Set down each line from the start of the material exactly, please, up to and including the one that contains "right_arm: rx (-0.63".

Data section:

▬▬▬

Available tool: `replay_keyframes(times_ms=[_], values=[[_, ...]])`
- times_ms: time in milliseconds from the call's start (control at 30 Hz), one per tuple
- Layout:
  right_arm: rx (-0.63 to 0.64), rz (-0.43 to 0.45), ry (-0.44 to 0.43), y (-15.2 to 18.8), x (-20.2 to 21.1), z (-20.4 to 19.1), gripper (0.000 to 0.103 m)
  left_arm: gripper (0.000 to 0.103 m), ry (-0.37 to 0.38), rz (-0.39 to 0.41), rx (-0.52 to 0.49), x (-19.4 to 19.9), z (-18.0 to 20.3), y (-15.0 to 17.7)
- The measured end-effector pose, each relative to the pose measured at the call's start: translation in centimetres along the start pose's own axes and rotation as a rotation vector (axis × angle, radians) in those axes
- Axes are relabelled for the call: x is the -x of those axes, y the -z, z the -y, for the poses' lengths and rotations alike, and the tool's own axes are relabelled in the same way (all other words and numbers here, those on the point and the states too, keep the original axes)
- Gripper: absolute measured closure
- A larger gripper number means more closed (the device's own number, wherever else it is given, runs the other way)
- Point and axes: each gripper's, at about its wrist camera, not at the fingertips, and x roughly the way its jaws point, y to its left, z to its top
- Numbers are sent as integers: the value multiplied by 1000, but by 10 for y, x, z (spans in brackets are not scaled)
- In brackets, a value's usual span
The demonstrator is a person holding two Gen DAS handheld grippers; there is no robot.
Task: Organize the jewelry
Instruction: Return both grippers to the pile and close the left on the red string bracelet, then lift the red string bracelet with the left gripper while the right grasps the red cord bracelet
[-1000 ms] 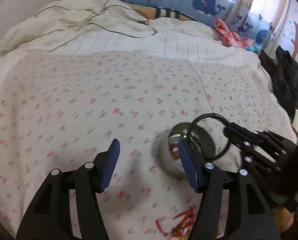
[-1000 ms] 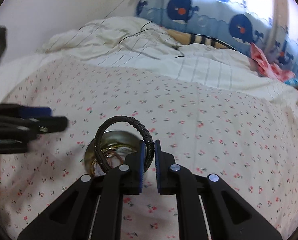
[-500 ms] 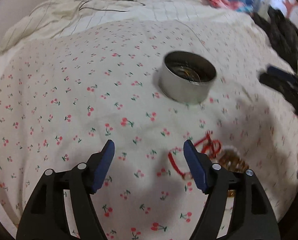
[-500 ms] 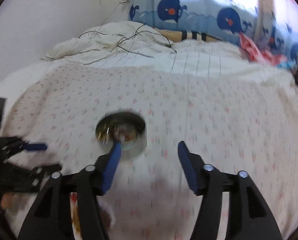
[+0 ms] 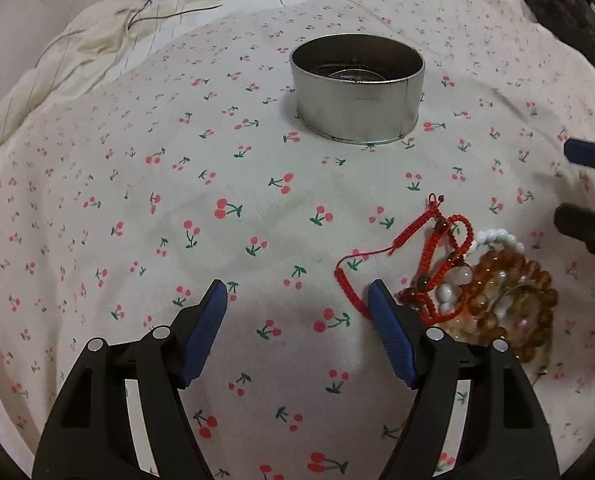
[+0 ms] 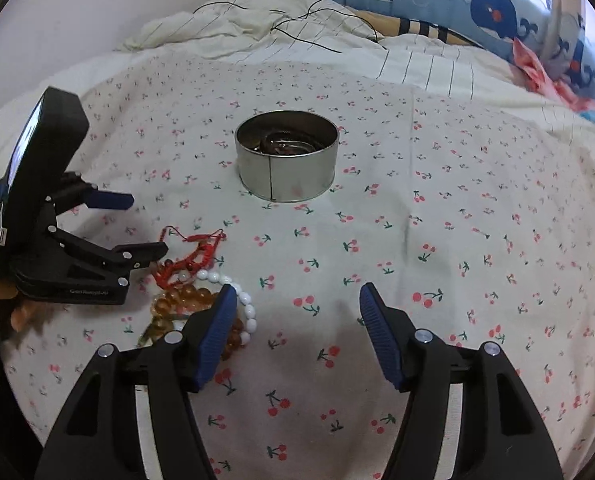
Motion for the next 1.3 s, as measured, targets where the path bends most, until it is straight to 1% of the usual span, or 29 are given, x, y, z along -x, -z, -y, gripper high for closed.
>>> replay_keyframes(times_ms=[67,100,133,167,200,233,267,300,333,400,433,467,500,533,567,667,700,800,833,900,933,1033,1100,1200,1300], values=[[-4,3,1,0,-2,0,37,31,-57,14,11,0,-3,-1],[-1,4,8,-1,-3,-1,34,31,-110,22,23,0,-8,-1],[4,3,14,-1,-5,-3,33,31,-153,26,46,0,-17,-2],[9,-2,14,-1,-7,-5,33,31,-163,23,72,0,-24,-2],[14,-3,13,-1,-7,-6,33,31,-152,16,113,1,-35,-1],[18,-4,13,-1,-8,-8,33,31,-97,6,168,0,-47,1],[24,-6,13,-1,-9,-10,33,31,-51,-4,198,-2,-54,2],[30,-6,15,-1,-10,-12,32,31,7,-21,219,-6,-58,3],[33,-6,18,-1,-10,-13,32,33,50,-36,218,-10,-57,5],[42,-9,26,0,-12,-15,30,46,62,-32,176,-12,-46,7],[44,-9,28,0,-12,-15,30,69,99,-32,160,-12,-41,7],[44,-8,28,-1,-13,-16,30,99,139,-33,159,-10,-39,6],[42,-7,30,-1,-13,-15,30,100,179,-34,171,-7,-39,6],[37,-2,29,-1,-13,-14,30,100,239,-21,197,-1,-42,6],[32,4,27,-2,-12,-14,30,100,270,-12,211,1,-44,6],[20,29,16,-4,-9,-13,30,100,404,76,279,29,-62,4],[20,40,8,-5,-7,-15,30,100,437,103,302,36,-69,4],[49,59,-16,-7,-6,-23,30,100,505,168,375,50,-85,4],[61,57,-17,-7,-7,-26,30,100,537,197,421,54,-96,7],[87,62,-32,-9,-10,-36,30,100,556,244,473,61,-110,7],[98,68,-55,-11,-12,-43,30,100,545,274,501,67,-118,8],[127,67,-99,-19,-21,-66,30,100,548,318,552,72,-129,7],[143,62,-120,-24,-29,-80,30,100,525,314,560,72,-132,7],[144,24,-113,-31,-48,-100,30,100,499,287,556,70,-131,9],[133,-37,-95,-32,-73,-107,30,100,501,283,558,68,-135,10]])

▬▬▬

Written response:
Available tool: `replay_keyframes(times_ms=[_], values=[[_, ...]])`
- times_ms: time in milliseconds from the call's start (control at 30 Hz), one per tuple
- Layout:
  right_arm: rx (-0.63 to 0.64), rz (-0.43 to 0.45), ry (-0.44 to 0.43), y (-15.2 to 18.8), x (-20.2 to 21.1), z (-20.4 to 19.1), gripper (0.000 to 0.103 m)

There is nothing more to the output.